Matchstick vs RAL 180-1
Matchstick (Farrow & Ball) and RAL 180-1 (RAL Effect) come from different manufacturers. Matchstick reads as beige, while RAL 180-1 reads as blue — two distinct hue families, not close cousins. The 19-point LRV gap — 68 for Matchstick vs 49 for RAL 180-1 — means Matchstick will open up a space more effectively. A ΔE of 23.7 puts these firmly in different territory — two distinct design choices rather than close alternatives. Below you'll find 4 real-room photo comparisons where both colors appear side by side, plus 5 simulated room previews.
Matchstick vs RAL 180-1 in Real Spaces
4 real rooms side by side. Seeing Matchstick and RAL 180-1 in actual rooms makes the difference concrete; browse the spaces below to get a feel for how each color lives on a wall.
Living Room
A living room wall sees more varied light than almost any other surface in the house, which makes the choice between these two more nuanced than a chip suggests. Matchstick reflects noticeably more light off the walls, making the space read more open than RAL 180-1.
Bedroom
Bedrooms are typically lit with warmer, lower light than the rest of the house — a condition that flatters warm tones and deepens cool ones. Matchstick returns significantly more light to the room — in a smaller or darker space, that difference in perceived brightness is hard to miss.
Kitchen
Kitchens often have the harshest, most revealing light in the house — under-cabinet LEDs and overhead fixtures that strip away subtlety. Matchstick returns significantly more light to the room — in a smaller or darker space, that difference in perceived brightness is hard to miss.
Kitchen Cabinets
Cabinet color is always seen in context — against countertops, backsplash, and hardware — which amplifies undertone differences that might disappear on a plain wall. Matchstick returns significantly more light to the room — in a smaller or darker space, that difference in perceived brightness is hard to miss.
Color Details
Matchstick vs RAL 180-1 Simulated Comparison
5 simulated room previews — drag the slider on each to see Matchstick on one side and RAL 180-1 on the other.

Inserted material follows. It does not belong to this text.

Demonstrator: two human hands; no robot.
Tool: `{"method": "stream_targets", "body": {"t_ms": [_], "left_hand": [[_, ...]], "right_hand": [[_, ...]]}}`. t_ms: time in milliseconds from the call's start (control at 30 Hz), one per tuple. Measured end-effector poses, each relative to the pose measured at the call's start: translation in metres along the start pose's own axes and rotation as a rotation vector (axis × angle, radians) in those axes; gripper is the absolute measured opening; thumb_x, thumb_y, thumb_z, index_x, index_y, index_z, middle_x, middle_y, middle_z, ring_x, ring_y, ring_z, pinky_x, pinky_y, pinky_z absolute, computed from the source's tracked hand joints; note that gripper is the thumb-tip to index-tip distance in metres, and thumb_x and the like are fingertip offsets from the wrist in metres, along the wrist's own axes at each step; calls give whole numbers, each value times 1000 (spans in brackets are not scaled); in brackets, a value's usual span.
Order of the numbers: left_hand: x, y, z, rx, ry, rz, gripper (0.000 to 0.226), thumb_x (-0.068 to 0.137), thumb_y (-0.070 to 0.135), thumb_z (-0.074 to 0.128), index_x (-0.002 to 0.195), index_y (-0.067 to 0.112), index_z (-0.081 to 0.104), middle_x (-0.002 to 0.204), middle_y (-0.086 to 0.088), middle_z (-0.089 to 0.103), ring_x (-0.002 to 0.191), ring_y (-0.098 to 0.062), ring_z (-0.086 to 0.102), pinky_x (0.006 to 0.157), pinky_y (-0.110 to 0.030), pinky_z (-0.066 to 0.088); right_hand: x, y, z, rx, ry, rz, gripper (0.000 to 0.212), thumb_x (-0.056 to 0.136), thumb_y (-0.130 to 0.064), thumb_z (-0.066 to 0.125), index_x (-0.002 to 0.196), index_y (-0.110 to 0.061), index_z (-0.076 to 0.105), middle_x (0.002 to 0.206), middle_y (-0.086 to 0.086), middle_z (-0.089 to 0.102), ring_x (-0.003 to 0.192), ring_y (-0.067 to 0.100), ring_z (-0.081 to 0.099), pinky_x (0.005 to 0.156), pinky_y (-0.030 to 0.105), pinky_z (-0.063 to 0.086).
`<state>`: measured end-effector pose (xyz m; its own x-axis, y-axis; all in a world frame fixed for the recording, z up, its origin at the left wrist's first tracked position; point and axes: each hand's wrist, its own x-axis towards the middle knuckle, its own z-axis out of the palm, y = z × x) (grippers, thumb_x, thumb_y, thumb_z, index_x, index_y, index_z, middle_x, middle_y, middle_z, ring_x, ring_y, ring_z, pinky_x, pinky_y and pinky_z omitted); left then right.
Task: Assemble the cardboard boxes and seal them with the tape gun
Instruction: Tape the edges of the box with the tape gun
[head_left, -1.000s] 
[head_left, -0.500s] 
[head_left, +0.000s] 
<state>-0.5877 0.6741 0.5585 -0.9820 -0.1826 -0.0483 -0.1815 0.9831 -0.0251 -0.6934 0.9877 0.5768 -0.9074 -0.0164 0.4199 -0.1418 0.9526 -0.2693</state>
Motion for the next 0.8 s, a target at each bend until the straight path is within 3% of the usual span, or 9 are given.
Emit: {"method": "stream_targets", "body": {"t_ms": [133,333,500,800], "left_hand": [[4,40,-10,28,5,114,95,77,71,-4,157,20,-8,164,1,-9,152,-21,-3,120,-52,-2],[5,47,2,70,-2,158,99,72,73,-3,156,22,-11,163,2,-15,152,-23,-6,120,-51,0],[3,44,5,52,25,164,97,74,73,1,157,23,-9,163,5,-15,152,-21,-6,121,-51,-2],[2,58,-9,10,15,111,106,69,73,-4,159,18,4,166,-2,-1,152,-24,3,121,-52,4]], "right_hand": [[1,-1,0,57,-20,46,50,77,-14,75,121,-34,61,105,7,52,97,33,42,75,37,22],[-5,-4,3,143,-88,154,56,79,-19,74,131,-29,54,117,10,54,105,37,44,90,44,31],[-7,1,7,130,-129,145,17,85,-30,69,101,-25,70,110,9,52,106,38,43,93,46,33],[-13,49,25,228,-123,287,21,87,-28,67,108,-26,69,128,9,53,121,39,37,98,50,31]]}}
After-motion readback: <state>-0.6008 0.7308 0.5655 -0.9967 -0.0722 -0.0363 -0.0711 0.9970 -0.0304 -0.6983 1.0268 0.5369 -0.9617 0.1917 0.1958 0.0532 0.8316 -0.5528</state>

Digital color is approximate. These simulations are generated from the manufacturer's hex values and overlaid on grayscale room photos — your screen's calibration, brightness, and viewing angle all affect how they render. Before committing to either color, test physical samples in your own space under the light you actually live with.
More Matchstick comparisons
See how Matchstick stacks up against other well-photographed colors across different brands and tones.